Speaking a month after opening, Turner says: “We’ve found a lot of new customers engaging with us who didn’t know we had spirits. This space gives us the opportunity to tell the stories of these products – and we’re also wanting to give people the opportunity to find something within their price range, whether that’s £50 or £50,000.”
A more inclusive approach is also part of the thinking behind Justerini & Brooks’ new store in the glamorous surroundings of Burlington Arcade, off Piccadilly. The space – which includes a ground-floor retail area, a first-floor tasting lounge and a basement whisky room – can accommodate 80 wine references (seven by the glass in the lounge) out of the merchant’s total of 7,000 bins.
“That forces us to be dynamic,” says buying director Giles Burke-Gaffney. “It’s changing all the time – it just reflects our portfolio and the producers we work with. There are some wonderful wines at £15 a bottle, but of course there are also magical bottles out there that happen to cost the earth – everything from £22 to £5,000, and we really would consider all of those fine wines.”
The store had a “very soft” opening in March, and the company has been learning as it goes. “It started off as a retail idea, but now it’s also on-premise,” explains Burke-Gaffney, referring to the upstairs lounge. “The idea is that it’s not just a transactional retail exercise – it brings more people to us as they walk up and down the Arcade.”
The more relaxed, unstuffy feel of all of these outlets is in some ways a reflection of the shifting demographic in the fine wine and spirits market, with younger consumers increasingly to the fore. Burke-Gaffney describes the Burlington Arcade environment as “high-end, but quite contemporary high-end”, but he also emphasises that the new store does not signal a radical change for a business currently celebrating its 275th anniversary.
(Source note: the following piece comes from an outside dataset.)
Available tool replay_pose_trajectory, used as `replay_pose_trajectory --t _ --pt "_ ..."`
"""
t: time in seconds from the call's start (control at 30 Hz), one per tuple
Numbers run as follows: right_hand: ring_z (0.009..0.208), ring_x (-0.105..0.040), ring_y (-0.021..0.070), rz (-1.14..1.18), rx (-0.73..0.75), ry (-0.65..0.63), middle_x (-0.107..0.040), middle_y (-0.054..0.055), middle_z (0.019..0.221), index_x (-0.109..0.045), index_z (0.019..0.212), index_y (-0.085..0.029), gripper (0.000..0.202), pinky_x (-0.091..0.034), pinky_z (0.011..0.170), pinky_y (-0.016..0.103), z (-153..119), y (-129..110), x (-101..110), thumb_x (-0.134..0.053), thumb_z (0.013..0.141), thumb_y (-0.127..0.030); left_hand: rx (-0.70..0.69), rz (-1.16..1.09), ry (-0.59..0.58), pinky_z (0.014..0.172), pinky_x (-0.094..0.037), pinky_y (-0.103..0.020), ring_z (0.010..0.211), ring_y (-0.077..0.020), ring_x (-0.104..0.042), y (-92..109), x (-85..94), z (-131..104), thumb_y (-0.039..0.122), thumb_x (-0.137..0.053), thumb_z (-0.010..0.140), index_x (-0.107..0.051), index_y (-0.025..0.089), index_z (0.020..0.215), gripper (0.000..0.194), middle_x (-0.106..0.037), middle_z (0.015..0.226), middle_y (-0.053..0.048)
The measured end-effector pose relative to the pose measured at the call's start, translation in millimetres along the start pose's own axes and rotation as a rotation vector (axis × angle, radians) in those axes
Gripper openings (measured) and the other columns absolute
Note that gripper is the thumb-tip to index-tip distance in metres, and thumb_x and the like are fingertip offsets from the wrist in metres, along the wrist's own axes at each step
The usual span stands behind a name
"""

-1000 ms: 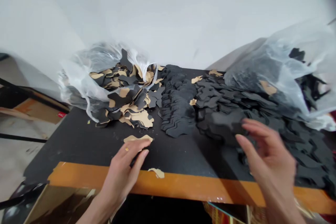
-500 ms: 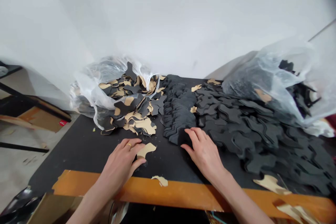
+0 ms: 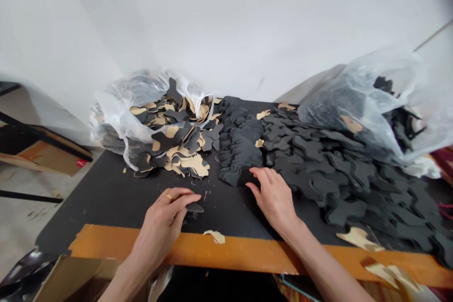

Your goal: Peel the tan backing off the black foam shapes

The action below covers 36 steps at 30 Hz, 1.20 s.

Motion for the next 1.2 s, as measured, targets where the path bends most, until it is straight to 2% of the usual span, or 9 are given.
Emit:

“That old model for us as a wine merchant is still massively important,” he says. “And we have no intention of being noisy either – but rather of just telling our story in a softly-spoken way.”
It’s early days for all three retail ventures, but Sotheby’s for one has already voiced confidence in the future success of its Salon concept, Pegna outlining plans to open something similar in the company’s Paris office, and within its new Maison in Hong Kong, before the end of 2024 – to be followed by another Salon within Sotheby’s new home in the Brauer building in New York in 2025.